=== TASK BRIEF ===
For the data below, report how many lines include the word "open", and write nothing else.

# # # # # # #

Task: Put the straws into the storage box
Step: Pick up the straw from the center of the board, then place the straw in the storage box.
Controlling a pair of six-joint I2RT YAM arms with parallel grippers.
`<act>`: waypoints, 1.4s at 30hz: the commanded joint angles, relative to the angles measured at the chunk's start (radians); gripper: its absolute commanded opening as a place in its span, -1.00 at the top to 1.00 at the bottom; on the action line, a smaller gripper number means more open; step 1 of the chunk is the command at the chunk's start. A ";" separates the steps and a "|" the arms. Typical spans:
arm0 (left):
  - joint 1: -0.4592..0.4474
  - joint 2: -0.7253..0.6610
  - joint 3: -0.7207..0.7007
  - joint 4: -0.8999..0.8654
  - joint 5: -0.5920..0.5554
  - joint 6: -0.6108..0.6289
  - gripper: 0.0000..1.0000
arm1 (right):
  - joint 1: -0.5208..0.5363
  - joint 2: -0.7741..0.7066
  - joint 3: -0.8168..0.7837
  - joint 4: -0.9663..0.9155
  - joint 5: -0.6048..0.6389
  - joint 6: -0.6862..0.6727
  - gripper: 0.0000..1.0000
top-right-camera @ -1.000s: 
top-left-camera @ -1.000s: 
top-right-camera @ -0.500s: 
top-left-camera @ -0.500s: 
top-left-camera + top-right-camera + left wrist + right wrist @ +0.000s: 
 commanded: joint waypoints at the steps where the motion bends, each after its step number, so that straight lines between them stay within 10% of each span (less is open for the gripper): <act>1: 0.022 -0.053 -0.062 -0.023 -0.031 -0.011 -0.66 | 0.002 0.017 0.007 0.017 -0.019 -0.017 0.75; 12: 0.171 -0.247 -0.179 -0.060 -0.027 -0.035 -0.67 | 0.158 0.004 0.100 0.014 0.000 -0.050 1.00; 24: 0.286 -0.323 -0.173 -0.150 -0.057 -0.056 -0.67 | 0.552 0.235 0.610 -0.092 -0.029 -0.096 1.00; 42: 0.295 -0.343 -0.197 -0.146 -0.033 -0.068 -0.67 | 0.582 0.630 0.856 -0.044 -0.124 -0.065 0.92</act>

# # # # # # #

=== RESULT ===
2